Using an X-minute travel-time threshold, the IA metric identifies areas where night workers are present but cannot reach a food outlet within that time. Each area is paired with the number of affected workers, allowing policymakers to target interventions based on both spatial and demographic relevance. Unlike typical accessibility maps that may highlight low-access areas with no actual demand (eg parks), the IA map prioritises areas where unmet need exists, putting people, not just infrastructure, at the centre of analysis. The threshold here is set to 10 minutes, but this can be adjusted to meet local priorities or planning standards.

Case study: Where in Woolwich is access lacking?

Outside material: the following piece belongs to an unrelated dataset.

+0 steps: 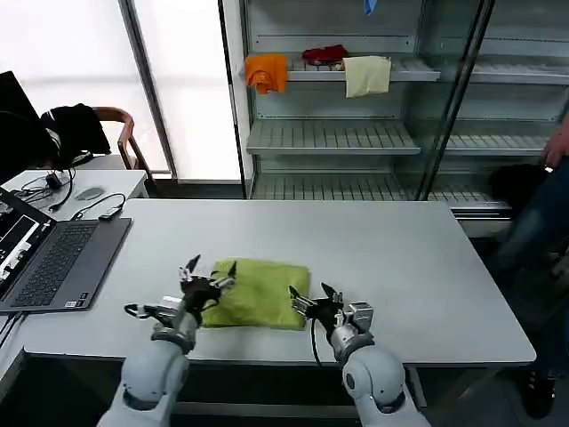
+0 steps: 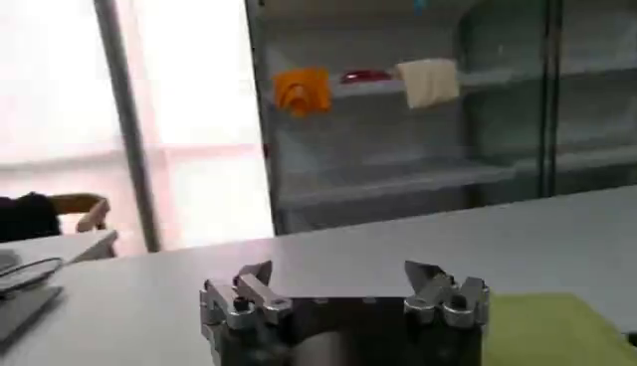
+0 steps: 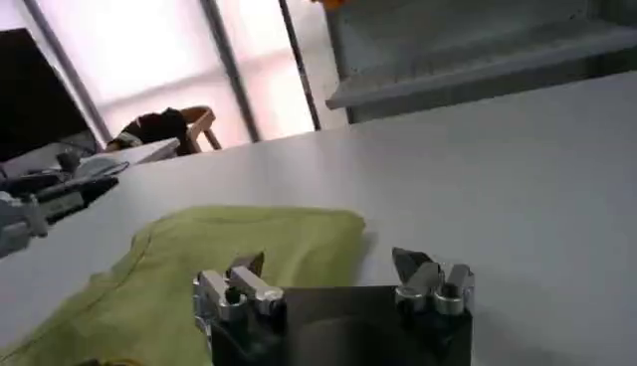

Woolwich, the main commercial and retail centre of the Royal Borough of Greenwich, exhibits consistently high night worker density, but according to the Green Street dataset lacks food retail access after midnight. Fast-food outlets, some open until 2am, remain the only available options. This gap is notable given that Woolwich has been designated as one of London’s three Night Time Enterprise Zones. The programme aims to extend opening hours and increase footfall through initiatives such as Woolwich Lates. However, most of these interventions are event-based and temporary in nature. As such, they do not provide a structural response to the persistent lack of late-night access to food retail.
Final thoughts
The need for tailored research approaches: The night is fundamentally different from the day, and it cannot be analysed using the same assumptions.
The findings underscore the importance of temporality in accessibility research. Beyond the expected day–night contrast, it is show that variation within night-time hours is far greater than within day-time hours. Day-time accessibility remains relatively stable, whereas night-time conditions fluctuate dramatically — accessibility at 9pm bears little resemblance to that at 3am. As a result, a single representative value may reasonably approximate day-time accessibility, but night-time accessibility cannot be meaningfully captured without accounting for temporal variation. This has implications for both researchers and policymakers, cautioning against reliance on headline figures — such as the 1.32 million night workers in London — that obscure these shifting realities.
A decision-support tool, not a perfect map: The analysis is based on an average Friday in 2024, so in a city as dynamic as London there would likely have been some changes as new stores open and others close, for example. Moreover, other important considerations in accessing food, such as the price, quality and affordability of the groceries on offer in the open outlets, or if there are alternative food options such as a work canteen, are not captured in the map. Local policymakers, and the people and businesses they support, are therefore best placed to interpret these findings in context.